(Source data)
++++++++++

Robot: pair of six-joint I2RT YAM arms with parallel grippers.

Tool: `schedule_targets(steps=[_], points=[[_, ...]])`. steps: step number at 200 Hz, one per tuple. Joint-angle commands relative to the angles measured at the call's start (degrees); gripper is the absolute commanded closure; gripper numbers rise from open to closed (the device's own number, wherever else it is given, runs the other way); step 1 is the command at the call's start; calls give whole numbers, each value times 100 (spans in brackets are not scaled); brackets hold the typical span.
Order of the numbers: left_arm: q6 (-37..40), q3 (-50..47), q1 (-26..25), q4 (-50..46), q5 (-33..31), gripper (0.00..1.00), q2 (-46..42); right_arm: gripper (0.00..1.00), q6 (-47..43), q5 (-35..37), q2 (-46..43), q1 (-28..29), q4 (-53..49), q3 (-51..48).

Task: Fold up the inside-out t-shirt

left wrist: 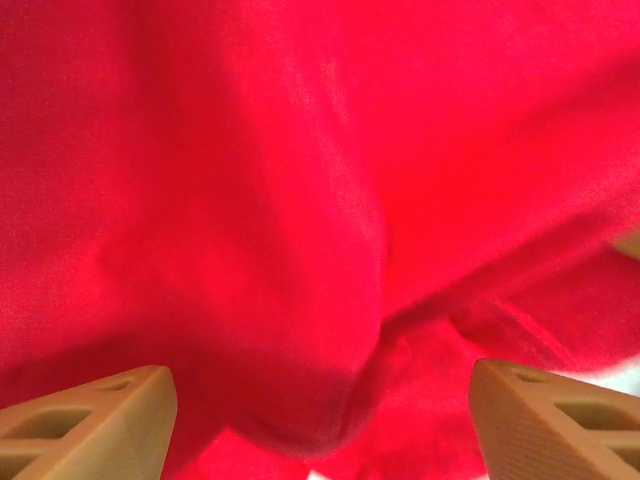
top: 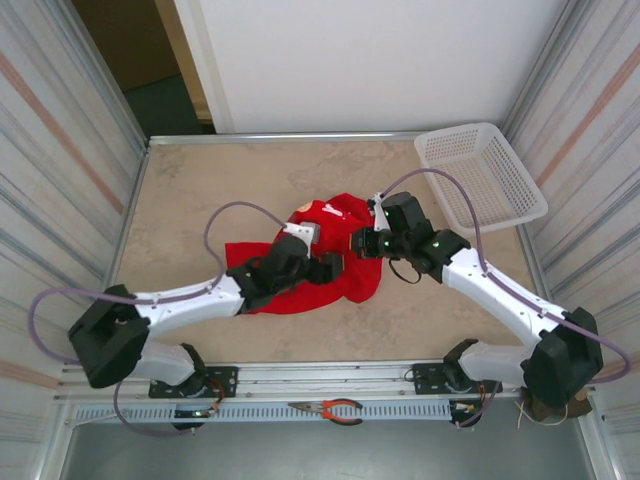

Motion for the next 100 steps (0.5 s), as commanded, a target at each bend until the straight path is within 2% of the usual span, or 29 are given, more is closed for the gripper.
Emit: schedule_targets(steps=[1, 17, 36, 44, 64, 89, 100], points=[[-151, 463, 16, 466, -368, 23, 439, 100, 234, -154, -265, 23, 5, 46], [-161, 807, 64, 160, -516, 23, 876, 100, 338, -267, -404, 22, 22, 62], [-284, 957, 239, -73, -596, 29, 1157, 100, 441, -382, -625, -17, -1, 106], [-305, 927, 385, -28, -468, 36, 1173, 100, 502, -454, -711, -72, 14, 102], [-127, 905, 757, 73, 15, 65, 1093, 100, 719, -746, -871, -305, 191, -2], [467, 997, 1232, 153, 1202, 100, 833, 100, 1027, -1059, -841, -668, 638, -250], [695, 1031, 1427, 237, 1929, 100, 675, 100, 1075, -1025, -727, -768, 742, -294]])
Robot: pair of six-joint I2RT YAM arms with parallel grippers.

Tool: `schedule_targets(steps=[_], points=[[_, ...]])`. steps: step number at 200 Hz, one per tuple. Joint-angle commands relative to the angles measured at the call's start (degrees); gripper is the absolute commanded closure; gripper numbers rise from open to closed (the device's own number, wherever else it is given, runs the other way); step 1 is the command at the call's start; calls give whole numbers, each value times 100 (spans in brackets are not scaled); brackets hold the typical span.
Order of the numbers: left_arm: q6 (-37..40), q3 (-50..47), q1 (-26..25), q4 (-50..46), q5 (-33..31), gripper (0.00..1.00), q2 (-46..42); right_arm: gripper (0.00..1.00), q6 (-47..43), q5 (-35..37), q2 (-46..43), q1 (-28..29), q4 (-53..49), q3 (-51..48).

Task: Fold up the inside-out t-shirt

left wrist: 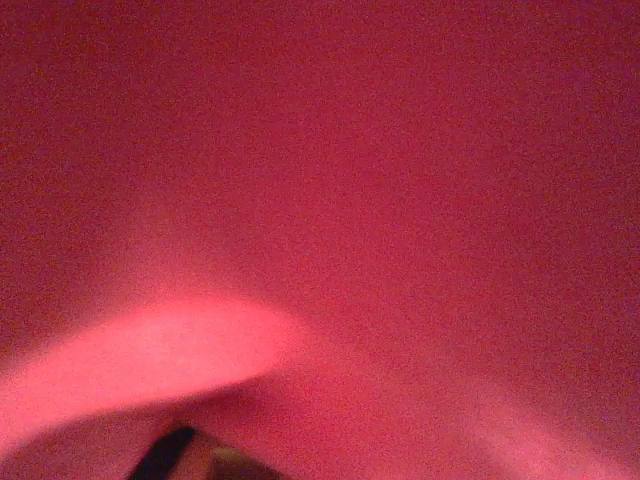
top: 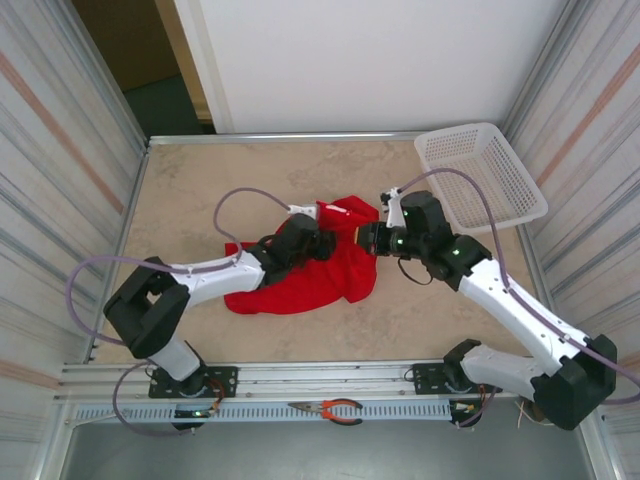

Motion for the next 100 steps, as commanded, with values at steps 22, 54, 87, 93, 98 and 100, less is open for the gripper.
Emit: schedule_targets(steps=[22, 54, 87, 93, 98, 100], points=[[892, 307, 660, 185, 3116, 100, -709, 100, 335, -37, 453, -395, 500, -180], [1073, 267, 850, 243, 4657, 100, -1273, 100, 212, 832, 1204, -511, 469, -171], [540, 105, 1048, 1054, 5477, 100, -1522, 59, -89, 1264, 1926, -548, 154, 35], [483, 114, 1078, 1129, 5549, 100, -1520, 50, -158, 1314, 1878, -531, 14, 57], [467, 119, 1094, 1156, 5594, 100, -1512, 46, -212, 1360, 1770, -505, -49, 35], [462, 122, 1101, 1155, 5614, 100, -1505, 45, -226, 1378, 1725, -497, -59, 17]])
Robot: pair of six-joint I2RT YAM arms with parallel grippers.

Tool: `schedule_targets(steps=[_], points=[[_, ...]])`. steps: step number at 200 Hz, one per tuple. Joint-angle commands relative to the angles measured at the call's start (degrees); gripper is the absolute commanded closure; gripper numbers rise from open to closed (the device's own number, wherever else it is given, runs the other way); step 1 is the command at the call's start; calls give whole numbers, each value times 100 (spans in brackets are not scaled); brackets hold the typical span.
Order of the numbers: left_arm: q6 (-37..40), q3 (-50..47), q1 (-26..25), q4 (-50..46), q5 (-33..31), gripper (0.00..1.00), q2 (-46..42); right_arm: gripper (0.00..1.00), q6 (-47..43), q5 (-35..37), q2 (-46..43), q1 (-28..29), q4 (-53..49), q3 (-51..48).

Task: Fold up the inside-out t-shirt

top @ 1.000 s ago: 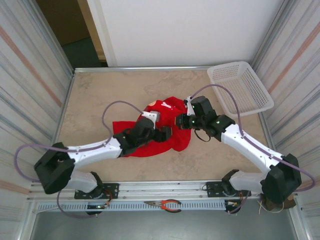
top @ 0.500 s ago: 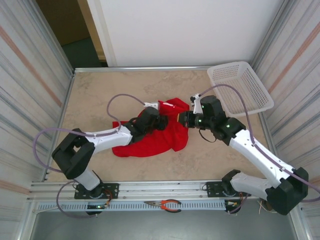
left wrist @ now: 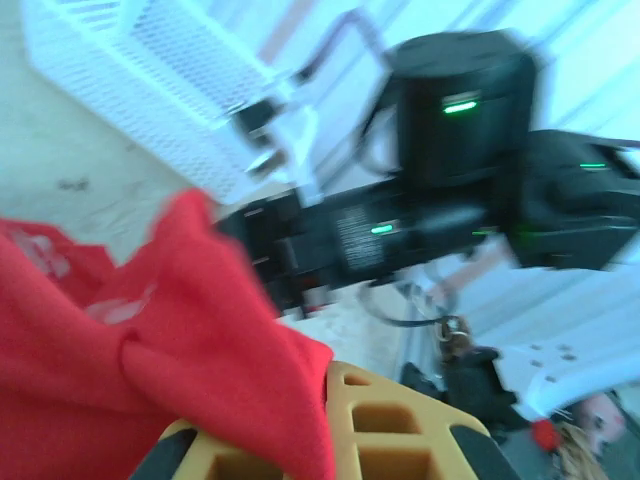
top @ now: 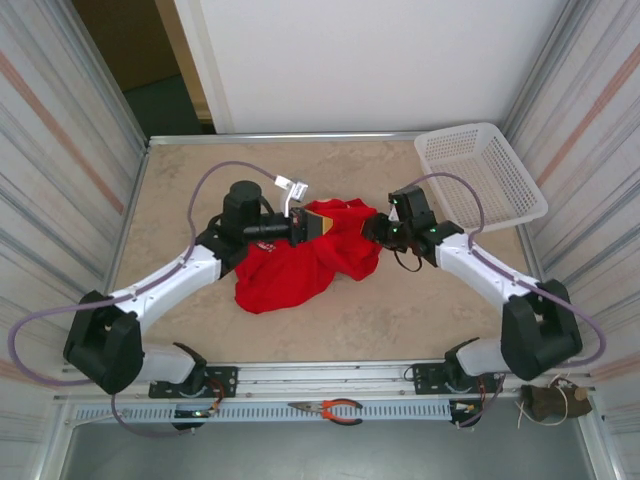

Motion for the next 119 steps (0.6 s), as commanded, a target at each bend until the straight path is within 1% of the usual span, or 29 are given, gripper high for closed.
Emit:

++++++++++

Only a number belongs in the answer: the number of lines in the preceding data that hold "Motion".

Your response =>
3